Howard Marks teaches how to make accurate predictions: “be economical and be contrarian”

2023-07-21 15:33:12

Howard Marks memos are the first thing Warren Buffett reads as soon as they are published.

Now, Marks has decided to dedicate the most recent of them to explaining why he got all the answers right. calls it has done in its 50 years in the market.

Oaktree’s founder attributes part of his success to the fact that he has done very few calls – just every five decades – and all at times of major market distortions.

“Once in a while – once or twice a decade, perhaps – markets rise or fall so high that the case for action is compelling and the probability of being right is high,” he writes.

“What if I had tried to do 50 calls in my 50s?
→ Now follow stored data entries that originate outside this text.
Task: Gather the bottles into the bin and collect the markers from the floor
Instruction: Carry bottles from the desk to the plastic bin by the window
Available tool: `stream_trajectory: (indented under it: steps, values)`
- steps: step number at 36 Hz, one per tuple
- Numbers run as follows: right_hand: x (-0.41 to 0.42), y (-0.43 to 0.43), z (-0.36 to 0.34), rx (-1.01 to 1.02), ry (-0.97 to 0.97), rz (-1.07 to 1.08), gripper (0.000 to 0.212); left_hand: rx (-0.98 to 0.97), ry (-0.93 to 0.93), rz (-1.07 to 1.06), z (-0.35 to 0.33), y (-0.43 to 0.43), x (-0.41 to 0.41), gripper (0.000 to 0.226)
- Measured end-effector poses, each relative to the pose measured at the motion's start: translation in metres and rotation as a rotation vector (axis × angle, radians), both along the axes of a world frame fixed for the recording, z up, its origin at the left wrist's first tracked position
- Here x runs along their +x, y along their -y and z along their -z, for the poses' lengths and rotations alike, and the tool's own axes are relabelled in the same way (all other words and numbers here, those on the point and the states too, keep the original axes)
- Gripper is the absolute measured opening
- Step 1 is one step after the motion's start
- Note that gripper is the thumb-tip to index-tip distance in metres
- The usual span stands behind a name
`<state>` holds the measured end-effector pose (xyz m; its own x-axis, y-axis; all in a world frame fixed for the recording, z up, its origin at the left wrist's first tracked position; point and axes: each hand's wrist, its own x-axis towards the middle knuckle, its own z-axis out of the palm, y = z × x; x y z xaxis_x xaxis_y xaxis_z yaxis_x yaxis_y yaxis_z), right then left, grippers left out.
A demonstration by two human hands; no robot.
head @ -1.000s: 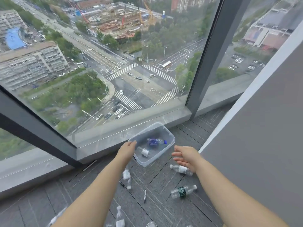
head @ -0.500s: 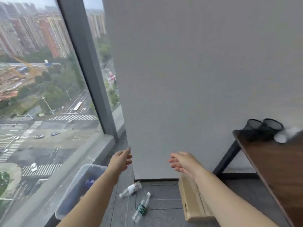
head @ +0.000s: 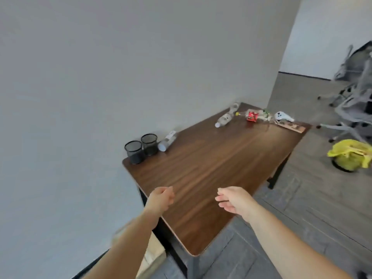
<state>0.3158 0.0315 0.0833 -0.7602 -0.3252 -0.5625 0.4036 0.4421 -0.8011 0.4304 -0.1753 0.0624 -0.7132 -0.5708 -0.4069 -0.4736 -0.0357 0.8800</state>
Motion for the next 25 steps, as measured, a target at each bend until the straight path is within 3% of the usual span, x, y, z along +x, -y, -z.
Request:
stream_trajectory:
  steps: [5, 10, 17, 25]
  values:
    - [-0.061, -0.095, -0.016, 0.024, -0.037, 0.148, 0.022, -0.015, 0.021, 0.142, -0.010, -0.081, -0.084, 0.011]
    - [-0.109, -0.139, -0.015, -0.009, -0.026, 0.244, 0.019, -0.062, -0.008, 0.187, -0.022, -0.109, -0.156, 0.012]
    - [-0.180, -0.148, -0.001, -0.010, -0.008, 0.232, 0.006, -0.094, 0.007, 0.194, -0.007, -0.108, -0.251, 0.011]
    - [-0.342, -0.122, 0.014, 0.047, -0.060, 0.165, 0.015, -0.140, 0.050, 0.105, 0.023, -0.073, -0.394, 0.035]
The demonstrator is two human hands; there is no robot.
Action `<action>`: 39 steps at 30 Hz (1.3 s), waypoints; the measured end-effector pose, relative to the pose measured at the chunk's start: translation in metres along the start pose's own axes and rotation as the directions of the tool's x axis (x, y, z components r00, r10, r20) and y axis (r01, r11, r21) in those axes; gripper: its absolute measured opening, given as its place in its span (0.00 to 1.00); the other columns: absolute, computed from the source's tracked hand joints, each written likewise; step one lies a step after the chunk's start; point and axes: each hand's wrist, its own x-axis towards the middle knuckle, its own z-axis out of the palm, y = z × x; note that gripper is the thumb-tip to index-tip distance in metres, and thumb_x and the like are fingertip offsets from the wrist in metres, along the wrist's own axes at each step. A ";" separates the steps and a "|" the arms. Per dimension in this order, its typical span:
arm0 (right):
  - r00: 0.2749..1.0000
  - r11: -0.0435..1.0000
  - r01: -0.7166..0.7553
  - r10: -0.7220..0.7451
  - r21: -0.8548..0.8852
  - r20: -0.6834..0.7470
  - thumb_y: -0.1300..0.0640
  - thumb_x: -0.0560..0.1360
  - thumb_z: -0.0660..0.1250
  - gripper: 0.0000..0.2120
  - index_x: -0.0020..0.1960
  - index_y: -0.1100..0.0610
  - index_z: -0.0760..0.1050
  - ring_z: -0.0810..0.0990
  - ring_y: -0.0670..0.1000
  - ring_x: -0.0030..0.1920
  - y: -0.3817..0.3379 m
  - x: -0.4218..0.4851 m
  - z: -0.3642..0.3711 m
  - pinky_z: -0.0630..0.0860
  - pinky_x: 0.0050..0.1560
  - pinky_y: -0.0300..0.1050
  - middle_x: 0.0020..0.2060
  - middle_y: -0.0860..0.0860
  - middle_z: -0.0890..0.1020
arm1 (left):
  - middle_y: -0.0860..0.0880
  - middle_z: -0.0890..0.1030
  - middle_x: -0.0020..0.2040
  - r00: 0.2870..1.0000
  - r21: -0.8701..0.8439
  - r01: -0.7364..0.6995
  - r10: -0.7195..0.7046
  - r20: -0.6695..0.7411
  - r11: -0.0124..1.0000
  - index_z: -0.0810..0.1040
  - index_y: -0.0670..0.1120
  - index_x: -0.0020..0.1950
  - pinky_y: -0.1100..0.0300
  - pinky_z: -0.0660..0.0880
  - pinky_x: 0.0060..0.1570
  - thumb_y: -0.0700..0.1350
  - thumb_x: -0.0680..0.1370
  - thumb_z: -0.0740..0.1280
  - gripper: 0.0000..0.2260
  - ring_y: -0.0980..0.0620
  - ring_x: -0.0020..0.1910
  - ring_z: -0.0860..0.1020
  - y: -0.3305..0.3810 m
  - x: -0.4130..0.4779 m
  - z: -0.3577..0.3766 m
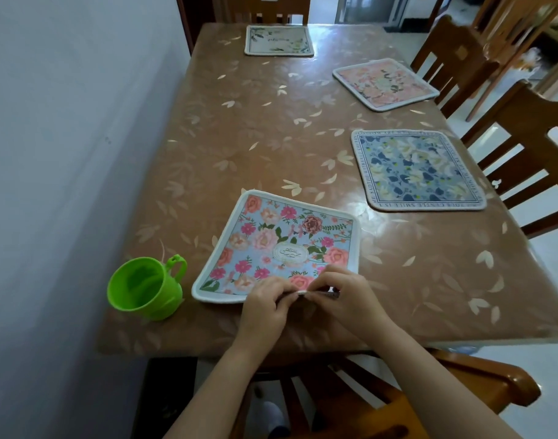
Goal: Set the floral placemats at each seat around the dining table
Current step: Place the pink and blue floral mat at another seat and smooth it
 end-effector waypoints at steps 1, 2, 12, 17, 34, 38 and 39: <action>1.000 1.000 0.006 -0.006 0.007 0.008 0.63 0.66 0.74 0.04 0.38 0.57 0.80 0.77 0.45 0.38 -0.001 -0.001 0.000 0.74 0.39 0.34 0.36 0.48 0.78 | 0.47 0.79 0.40 1.000 -0.006 0.015 -0.015 -0.012 1.000 0.79 0.42 0.42 0.65 0.70 0.44 0.35 0.73 0.68 0.03 0.53 0.41 0.75 0.000 -0.001 0.000; 1.000 1.000 0.012 -0.012 0.013 0.011 0.63 0.66 0.74 0.04 0.39 0.57 0.80 0.77 0.44 0.38 -0.001 -0.002 0.000 0.73 0.39 0.31 0.36 0.47 0.77 | 0.48 0.79 0.39 0.999 -0.015 0.035 -0.036 -0.029 0.999 0.79 0.42 0.41 0.68 0.69 0.43 0.35 0.73 0.68 0.03 0.54 0.41 0.75 -0.001 -0.002 0.000; 0.992 0.999 -0.013 0.018 0.041 -0.124 0.69 0.62 0.75 0.06 0.38 0.64 0.80 0.76 0.42 0.39 0.016 0.000 -0.025 0.69 0.40 0.22 0.36 0.50 0.79 | 0.57 0.76 0.38 0.965 -0.189 0.209 -0.233 -0.121 0.960 0.77 0.46 0.42 0.78 0.67 0.40 0.34 0.74 0.66 0.07 0.64 0.41 0.74 0.000 -0.006 0.006; 0.980 0.999 -0.025 0.018 -0.032 -0.198 0.68 0.61 0.76 0.06 0.35 0.63 0.79 0.74 0.44 0.35 0.021 -0.009 -0.035 0.69 0.37 0.23 0.33 0.49 0.77 | 0.51 0.78 0.40 0.956 -0.271 0.256 -0.284 -0.069 0.928 0.77 0.48 0.43 0.72 0.72 0.42 0.36 0.75 0.66 0.07 0.56 0.43 0.76 0.005 -0.001 0.023; 0.989 1.000 -0.014 0.010 -0.021 -0.145 0.64 0.67 0.73 0.03 0.38 0.61 0.79 0.74 0.47 0.35 0.006 -0.033 -0.026 0.69 0.36 0.33 0.34 0.52 0.78 | 0.51 0.80 0.41 0.988 -0.079 -0.146 0.149 0.034 0.986 0.80 0.45 0.43 0.68 0.72 0.47 0.34 0.70 0.71 0.07 0.59 0.45 0.76 0.033 0.005 0.020; 0.999 1.000 0.019 -0.019 -0.002 -0.027 0.64 0.68 0.72 0.03 0.41 0.60 0.79 0.75 0.50 0.39 0.005 -0.029 -0.027 0.74 0.39 0.42 0.38 0.53 0.78 | 0.49 0.80 0.40 0.991 -0.033 -0.123 0.122 -0.049 0.992 0.79 0.42 0.41 0.65 0.74 0.46 0.32 0.68 0.72 0.07 0.58 0.43 0.76 0.024 -0.002 0.011; 1.000 1.000 0.026 -0.026 -0.010 0.002 0.65 0.68 0.72 0.04 0.42 0.60 0.79 0.76 0.50 0.40 0.007 -0.029 -0.030 0.75 0.41 0.43 0.39 0.52 0.78 | 0.50 0.79 0.40 0.993 -0.034 -0.101 0.098 -0.059 0.994 0.79 0.43 0.40 0.64 0.74 0.46 0.32 0.68 0.72 0.07 0.58 0.44 0.76 0.021 -0.004 0.009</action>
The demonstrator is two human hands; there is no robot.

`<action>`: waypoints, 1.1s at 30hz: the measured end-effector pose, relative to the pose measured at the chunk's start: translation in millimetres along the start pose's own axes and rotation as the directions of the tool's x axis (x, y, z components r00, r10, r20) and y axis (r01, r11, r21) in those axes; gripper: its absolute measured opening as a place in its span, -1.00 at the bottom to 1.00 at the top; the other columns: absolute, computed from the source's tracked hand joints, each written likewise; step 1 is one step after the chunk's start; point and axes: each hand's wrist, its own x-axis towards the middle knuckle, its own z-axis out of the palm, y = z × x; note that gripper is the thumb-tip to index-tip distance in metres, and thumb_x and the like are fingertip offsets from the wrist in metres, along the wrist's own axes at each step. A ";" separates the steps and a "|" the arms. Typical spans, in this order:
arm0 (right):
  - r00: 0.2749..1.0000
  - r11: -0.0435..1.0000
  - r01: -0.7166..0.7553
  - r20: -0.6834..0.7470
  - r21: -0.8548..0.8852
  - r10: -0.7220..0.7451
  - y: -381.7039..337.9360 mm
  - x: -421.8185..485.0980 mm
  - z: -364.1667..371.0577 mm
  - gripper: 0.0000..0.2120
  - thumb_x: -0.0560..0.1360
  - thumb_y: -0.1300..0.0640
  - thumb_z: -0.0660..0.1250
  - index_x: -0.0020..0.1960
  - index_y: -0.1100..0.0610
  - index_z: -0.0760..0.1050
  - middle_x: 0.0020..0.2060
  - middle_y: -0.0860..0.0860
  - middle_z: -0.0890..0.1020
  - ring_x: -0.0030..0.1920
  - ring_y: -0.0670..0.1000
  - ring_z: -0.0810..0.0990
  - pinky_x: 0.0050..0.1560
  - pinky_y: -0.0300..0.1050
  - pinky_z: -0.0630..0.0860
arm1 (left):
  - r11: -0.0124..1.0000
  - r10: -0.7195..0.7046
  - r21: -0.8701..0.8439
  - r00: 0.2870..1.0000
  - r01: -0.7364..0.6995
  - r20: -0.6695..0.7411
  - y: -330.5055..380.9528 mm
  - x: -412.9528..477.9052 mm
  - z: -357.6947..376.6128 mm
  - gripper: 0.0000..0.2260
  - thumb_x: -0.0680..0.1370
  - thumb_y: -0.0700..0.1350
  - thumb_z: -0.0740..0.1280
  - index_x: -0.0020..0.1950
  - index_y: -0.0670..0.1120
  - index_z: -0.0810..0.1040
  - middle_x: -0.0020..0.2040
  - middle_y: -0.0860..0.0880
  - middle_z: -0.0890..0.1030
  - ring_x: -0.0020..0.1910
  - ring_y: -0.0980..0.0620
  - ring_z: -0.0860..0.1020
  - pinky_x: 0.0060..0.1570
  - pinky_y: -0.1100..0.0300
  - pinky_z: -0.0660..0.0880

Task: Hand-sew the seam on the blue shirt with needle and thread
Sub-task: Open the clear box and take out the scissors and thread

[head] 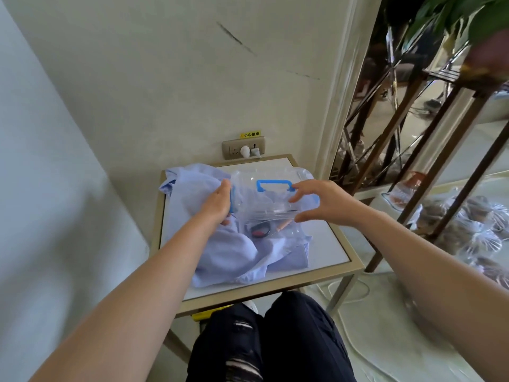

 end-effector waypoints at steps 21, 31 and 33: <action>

Or 500? I would be making judgments regarding markets closer to the middle ground – maybe a little up or down, highs or a little low, but not so extreme as to allow for reliable conclusions.”

To decide what to do in these extreme moments, Marks says that it is not possible to depend on information that is available to everyone, such as macro data or company balance sheets.

“Anyone can study economics, finance and accounting and learn how markets are supposed to work,” he writes.

“The really superior results come from exploring the differences between how things should work and how they actually work.”

To do this, it is necessary to understand how investors behave throughout the cycles and “measure the temperature of the market” (the phrase that lends the memo its title).

“When viewed over the long term, investor psychology and therefore market cycles – which seem volatile and unpredictable – fluctuate in ways that approach reliability.”

In extreme moments, says Marks, the investors who make the most money are the contrarianswhich resist the waves of euphoria and pessimism.

But, of course, it’s not enough to be once morest all the time.

“Most of the time, consensus is as close to right as most individuals can get. To be successful in contrarianism, you must understand (a) what the herd is doing, (b) why it is doing it, (c) what is wrong with it, and (d) what should be done instead and why.”

As the manager recalls, his first call accurate came only in the year 2000, when he already had more than 30 years in the market and predicted the collapse tech.

“Does that mean there were no ups and downs to look out for in those early years? No. Does it mean it took me all this time to acquire the insights and experience necessary to detect the excesses of the market.”

Other call which Marks describes as accurate was done between 2004 and 2007, when he and his partners began to fear excessive risk taking by investors, especially in the real estate market, encouraged by a low interest rate policy.

Marks said he started talking regarding it too soon, still in 2004, and the consequences only appeared in 2008, with the burst of another bubble, that of subprime mortgages.

But identifying the problem allowed Oaktree to move on the defensive, selling assets and “significantly raising the bar once morest which potential new investments would be evaluated”.

When Lehman Brothers went bankrupt, in September 2008, the task became how – and whether it was worth it – to allocate an $11 billion fund that Oaktree had created at the beginning of the year to take advantage of the opportunities of the crisis it was anticipating.

The fourth call came in 2012, when he and his partners predicted a new bull cycle for the S&P 500 – which rose 16.5% a year through 2021.

And the last one occurred at the beginning of the pandemic, when markets plummeted in a few days – and very little was known regarding what the consequences of covid might be.

“While some people think that ignorance of the future means they shouldn’t take any action, someone who thinks regarding the matter logically and without emotion should recognize that ignorance does not mean that the position you are in is necessarily the position you should remain in,” the memo states.

“The key, as Rudyard Kipling wrote in the poem Ifis keeping your head on straight when everyone around you is losing theirs.”